*Work instructions*. List all lines in the material below that contain "name".

*Dataset*.
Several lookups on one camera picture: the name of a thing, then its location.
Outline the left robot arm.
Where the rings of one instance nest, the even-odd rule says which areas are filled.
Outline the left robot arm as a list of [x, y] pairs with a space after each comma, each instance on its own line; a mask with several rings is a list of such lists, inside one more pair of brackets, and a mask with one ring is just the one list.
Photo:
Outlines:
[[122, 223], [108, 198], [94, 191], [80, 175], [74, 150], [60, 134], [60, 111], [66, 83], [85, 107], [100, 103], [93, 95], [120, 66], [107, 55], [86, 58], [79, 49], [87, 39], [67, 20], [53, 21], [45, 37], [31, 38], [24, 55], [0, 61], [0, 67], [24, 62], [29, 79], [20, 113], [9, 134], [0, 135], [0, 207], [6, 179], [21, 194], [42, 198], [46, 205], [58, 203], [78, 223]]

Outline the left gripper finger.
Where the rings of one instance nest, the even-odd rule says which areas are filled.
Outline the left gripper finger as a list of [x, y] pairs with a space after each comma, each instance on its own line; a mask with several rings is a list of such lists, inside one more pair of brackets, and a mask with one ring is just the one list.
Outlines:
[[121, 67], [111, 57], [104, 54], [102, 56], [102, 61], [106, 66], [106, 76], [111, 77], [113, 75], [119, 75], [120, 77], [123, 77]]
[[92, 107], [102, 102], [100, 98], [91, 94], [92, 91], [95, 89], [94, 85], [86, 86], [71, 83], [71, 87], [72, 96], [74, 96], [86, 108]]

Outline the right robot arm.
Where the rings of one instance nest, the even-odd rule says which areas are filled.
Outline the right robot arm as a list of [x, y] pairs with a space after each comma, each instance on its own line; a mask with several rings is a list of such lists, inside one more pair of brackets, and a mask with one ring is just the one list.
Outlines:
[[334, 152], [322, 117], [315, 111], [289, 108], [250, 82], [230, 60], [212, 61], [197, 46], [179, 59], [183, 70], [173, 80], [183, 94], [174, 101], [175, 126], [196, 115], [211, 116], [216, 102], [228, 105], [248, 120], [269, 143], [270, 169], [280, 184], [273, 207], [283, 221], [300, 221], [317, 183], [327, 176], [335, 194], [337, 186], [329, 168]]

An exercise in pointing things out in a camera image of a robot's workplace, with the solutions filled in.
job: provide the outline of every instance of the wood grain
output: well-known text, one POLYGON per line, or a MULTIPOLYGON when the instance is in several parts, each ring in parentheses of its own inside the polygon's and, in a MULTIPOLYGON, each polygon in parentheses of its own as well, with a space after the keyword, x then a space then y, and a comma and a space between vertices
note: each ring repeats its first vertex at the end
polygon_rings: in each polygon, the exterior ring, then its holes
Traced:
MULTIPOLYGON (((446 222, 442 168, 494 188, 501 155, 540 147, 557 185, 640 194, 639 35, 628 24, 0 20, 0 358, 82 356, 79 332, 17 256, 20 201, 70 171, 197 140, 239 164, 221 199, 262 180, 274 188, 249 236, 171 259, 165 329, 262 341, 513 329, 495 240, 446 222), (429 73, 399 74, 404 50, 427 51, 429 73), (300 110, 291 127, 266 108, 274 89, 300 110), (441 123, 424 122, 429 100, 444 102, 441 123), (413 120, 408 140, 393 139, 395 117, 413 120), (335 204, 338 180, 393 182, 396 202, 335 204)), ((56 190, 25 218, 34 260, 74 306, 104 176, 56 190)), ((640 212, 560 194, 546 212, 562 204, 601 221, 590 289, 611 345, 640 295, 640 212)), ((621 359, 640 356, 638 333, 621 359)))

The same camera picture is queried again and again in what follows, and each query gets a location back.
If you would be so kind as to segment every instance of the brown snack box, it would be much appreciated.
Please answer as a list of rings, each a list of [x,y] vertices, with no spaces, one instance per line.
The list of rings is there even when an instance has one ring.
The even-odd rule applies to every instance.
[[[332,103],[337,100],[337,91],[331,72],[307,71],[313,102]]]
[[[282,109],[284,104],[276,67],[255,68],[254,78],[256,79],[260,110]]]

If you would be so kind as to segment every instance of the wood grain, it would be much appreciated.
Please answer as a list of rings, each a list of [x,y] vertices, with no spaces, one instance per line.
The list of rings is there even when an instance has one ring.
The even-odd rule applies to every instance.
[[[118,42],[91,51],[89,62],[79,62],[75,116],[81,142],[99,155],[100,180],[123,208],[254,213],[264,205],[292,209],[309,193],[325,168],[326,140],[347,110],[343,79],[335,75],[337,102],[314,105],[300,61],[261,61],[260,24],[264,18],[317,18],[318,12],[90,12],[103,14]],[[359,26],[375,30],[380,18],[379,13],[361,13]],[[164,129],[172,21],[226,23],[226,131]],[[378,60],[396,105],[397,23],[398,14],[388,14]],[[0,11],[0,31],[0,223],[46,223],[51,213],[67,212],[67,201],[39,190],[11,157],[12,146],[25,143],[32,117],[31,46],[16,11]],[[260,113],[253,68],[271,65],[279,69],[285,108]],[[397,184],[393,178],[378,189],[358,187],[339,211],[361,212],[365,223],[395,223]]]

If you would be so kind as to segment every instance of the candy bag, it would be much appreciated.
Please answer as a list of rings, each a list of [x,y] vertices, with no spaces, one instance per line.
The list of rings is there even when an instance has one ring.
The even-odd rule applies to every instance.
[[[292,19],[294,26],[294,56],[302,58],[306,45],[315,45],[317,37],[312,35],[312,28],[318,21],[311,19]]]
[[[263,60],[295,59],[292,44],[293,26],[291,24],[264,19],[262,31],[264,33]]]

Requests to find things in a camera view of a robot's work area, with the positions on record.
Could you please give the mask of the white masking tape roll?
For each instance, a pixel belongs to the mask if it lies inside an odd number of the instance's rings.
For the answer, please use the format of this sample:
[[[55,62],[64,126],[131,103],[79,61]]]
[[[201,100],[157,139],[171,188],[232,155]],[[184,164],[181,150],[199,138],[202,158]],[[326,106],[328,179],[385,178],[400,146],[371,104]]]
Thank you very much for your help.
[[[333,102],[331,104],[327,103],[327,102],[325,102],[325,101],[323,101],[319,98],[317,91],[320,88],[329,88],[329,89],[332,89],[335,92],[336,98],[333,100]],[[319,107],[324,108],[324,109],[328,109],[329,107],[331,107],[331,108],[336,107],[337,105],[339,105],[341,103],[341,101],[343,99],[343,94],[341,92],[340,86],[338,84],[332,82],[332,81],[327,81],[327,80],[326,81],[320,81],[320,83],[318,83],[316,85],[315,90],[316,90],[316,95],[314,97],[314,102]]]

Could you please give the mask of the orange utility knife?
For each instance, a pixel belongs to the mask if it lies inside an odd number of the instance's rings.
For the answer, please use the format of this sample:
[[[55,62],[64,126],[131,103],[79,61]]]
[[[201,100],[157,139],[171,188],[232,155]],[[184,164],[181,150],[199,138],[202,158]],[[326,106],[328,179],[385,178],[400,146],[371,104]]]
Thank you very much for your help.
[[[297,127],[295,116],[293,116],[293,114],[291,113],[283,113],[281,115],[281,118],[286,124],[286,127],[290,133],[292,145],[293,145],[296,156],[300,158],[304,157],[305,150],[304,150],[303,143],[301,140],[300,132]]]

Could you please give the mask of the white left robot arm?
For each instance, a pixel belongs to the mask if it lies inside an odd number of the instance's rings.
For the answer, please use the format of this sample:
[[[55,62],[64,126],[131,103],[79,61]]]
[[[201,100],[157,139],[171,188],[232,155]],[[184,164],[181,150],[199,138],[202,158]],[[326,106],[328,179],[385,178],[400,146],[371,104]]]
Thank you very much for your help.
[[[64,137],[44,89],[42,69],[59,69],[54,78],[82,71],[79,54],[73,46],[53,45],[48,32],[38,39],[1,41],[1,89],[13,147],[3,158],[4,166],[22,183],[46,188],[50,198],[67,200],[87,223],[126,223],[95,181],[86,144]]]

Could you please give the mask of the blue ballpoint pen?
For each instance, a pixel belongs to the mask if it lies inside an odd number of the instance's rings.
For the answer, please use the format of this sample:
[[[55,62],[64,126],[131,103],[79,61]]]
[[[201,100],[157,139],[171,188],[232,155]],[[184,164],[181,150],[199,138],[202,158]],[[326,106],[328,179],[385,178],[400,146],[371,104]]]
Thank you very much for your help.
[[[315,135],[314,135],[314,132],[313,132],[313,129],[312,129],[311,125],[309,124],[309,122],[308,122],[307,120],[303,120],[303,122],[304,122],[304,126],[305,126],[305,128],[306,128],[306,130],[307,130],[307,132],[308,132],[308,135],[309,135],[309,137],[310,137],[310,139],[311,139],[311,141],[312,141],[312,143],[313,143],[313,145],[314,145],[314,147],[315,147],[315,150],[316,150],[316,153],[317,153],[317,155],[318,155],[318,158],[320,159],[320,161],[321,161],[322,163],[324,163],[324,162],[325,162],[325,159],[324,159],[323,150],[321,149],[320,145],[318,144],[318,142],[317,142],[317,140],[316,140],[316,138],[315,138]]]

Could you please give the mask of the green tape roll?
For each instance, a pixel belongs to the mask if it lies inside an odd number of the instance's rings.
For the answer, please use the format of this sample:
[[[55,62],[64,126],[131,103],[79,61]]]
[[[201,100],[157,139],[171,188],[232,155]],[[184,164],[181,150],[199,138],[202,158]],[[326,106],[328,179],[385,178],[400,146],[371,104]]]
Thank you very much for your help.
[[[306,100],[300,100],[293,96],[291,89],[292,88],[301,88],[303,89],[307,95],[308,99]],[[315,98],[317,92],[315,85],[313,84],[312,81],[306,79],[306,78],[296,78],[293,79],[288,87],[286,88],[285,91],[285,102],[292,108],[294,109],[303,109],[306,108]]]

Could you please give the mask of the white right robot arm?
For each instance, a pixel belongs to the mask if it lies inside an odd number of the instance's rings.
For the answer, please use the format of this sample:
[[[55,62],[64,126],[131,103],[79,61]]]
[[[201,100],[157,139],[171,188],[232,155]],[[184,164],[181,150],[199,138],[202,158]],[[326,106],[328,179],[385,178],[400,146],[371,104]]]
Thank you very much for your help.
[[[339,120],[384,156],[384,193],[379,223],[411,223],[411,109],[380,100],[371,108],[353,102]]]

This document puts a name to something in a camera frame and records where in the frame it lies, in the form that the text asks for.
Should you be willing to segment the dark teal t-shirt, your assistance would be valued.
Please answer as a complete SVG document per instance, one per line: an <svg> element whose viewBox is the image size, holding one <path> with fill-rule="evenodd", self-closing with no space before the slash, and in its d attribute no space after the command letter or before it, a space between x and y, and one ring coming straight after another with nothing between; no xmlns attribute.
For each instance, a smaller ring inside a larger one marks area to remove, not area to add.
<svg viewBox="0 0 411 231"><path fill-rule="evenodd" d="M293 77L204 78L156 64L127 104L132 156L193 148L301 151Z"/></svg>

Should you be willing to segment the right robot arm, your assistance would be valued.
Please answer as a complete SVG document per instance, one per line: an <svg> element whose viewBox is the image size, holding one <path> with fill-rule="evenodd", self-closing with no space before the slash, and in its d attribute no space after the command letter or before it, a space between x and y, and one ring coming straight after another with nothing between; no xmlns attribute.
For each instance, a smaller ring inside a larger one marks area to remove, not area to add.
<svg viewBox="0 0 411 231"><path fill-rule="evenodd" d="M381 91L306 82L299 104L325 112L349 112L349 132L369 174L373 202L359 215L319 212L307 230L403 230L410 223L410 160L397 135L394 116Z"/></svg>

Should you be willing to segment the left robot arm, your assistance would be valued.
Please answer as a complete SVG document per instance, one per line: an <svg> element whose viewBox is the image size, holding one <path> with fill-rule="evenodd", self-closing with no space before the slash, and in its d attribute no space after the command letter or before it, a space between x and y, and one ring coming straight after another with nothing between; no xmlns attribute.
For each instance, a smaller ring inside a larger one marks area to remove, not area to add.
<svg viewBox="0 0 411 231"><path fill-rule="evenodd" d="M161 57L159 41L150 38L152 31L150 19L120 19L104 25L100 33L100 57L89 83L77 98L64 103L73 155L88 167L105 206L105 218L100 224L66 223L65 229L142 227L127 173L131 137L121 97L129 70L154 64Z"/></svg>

*Output for this exercise*.
Several lookups on one camera picture: the name of a thing, then its location.
This document puts a name to something in a camera frame and records where in the frame it lies, in the form that the text asks for.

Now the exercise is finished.